Questioning How The Media Portrays African Americans
There’s a large body of research which shows that media portrayals help to form, perpetuate and harden stereotypes. This is particularly true when it comes to Black men and boys, who are more likely to be portrayed as criminals.
In the wake of the fatal shooting of unarmed teenager Michael Brown and out of a sense of outrage at the way the media portrays Black people, a new twitter hashtag #iftheygunnedmedown was born, as various twitter users displayed photographs of themselves in ways that conform to negative stereotypes of African Americans and don’t. The hashtag has quickly evolved into a tumblr blog which you can view here.
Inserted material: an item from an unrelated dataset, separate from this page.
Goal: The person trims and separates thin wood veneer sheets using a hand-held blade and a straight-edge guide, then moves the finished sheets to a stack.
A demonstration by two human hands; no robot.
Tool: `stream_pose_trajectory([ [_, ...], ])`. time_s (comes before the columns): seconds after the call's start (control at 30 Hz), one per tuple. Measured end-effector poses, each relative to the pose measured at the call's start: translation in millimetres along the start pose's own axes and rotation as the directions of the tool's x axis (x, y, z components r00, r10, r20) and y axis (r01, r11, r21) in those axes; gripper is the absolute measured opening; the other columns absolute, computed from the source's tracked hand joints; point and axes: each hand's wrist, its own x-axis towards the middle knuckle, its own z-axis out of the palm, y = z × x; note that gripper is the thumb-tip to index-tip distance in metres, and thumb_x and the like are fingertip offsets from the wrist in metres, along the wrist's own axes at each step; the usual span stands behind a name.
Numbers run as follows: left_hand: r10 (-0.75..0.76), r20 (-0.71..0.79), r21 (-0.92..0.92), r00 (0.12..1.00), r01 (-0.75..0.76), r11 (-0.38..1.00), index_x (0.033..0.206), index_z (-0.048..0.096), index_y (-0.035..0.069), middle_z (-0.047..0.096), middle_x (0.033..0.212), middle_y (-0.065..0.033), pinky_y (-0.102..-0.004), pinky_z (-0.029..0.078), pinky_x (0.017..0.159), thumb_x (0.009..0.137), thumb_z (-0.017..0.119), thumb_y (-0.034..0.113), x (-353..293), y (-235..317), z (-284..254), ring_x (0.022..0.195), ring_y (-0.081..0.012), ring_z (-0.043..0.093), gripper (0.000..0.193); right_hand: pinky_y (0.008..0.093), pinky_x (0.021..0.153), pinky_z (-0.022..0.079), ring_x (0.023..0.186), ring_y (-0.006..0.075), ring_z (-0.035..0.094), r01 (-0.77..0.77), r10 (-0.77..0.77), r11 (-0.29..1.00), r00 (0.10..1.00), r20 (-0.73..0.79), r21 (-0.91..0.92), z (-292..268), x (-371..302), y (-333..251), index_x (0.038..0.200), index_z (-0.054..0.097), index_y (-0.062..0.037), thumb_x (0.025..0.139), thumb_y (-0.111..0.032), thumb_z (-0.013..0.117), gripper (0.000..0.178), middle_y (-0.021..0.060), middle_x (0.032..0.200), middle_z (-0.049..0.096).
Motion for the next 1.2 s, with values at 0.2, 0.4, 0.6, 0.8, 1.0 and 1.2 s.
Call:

Meanwhile, The New York Times reports that:
Since the #IfTheyGunnedMeDown campaign began, the phrase has been used on Twitter more than 168,000 times. Commenters on Twitter are also hoping to organize a series of vigils called the National Moment of Silence, which is meant to commemorate victims like Mr. Brown. The St. Louis County N.A.A.C.P. urged people on Twitter to use the hashtags #MikeBrown and #blacklifematters “so that your posts can be seen nationally.”
Local authorities in Ferguson are less enthusiastic about social media’s role, blaming it for inciting looting and violence following after the events. “They have the ability to understand where they’re all going to be, and they can basically plan where they want to go next,” said Jon Belmar, the St. Louis County police chief. “So it’s a really efficient way to communicate.
What #iftheygunnedmedown demonstrates so powerfully is that, with all we know about stereotype formation in the brain, it seems that there really is no such thing as an objective photograph.Photographs, of course, are only a moment. And if a picture is worth a thousand words, often those thousand words are highly deceptive and edited. This is particularly true for teenagers, who take lots of photographs of themselves and experiment with different performed identities throughout adolescence.